- [Exercise requirements] Up to and including the line that contains "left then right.", return every line from the start of the data, unchanged.

----- Data section

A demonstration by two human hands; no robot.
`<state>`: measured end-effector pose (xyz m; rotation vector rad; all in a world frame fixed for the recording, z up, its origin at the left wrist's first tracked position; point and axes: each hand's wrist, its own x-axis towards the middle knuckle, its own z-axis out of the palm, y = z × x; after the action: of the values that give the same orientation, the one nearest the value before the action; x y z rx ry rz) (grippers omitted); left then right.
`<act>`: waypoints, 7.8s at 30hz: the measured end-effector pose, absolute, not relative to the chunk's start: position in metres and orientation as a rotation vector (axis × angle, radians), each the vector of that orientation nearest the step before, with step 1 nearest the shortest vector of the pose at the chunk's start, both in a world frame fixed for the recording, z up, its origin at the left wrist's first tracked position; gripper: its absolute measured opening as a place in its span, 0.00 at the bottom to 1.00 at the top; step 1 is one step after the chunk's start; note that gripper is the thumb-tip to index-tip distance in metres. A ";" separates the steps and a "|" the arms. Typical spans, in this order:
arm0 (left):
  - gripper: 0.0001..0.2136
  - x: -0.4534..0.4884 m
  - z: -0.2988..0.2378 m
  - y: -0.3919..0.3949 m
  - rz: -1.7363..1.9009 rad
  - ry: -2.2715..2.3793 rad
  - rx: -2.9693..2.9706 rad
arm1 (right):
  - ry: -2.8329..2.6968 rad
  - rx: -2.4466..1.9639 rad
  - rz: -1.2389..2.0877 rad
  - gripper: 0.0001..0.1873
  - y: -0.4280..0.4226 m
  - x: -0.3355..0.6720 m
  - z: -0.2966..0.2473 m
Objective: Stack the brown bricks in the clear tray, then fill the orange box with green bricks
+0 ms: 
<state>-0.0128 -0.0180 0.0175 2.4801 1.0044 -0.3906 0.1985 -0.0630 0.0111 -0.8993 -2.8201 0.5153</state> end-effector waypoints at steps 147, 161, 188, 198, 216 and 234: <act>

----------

- [Exercise response]
A demonstration by two human hands; no robot.
`<state>`: measured end-effector pose (xyz m; rotation vector rad; all in a world frame fixed for the recording, z up, its origin at the left wrist's first tracked position; point and axes: each hand's wrist, its own x-axis towards the middle knuckle, its own z-axis out of the palm, y = z × x; after the action: of the values that give the same orientation, the one nearest the value before the action; x y z rx ry rz) (grippers omitted); left then right.

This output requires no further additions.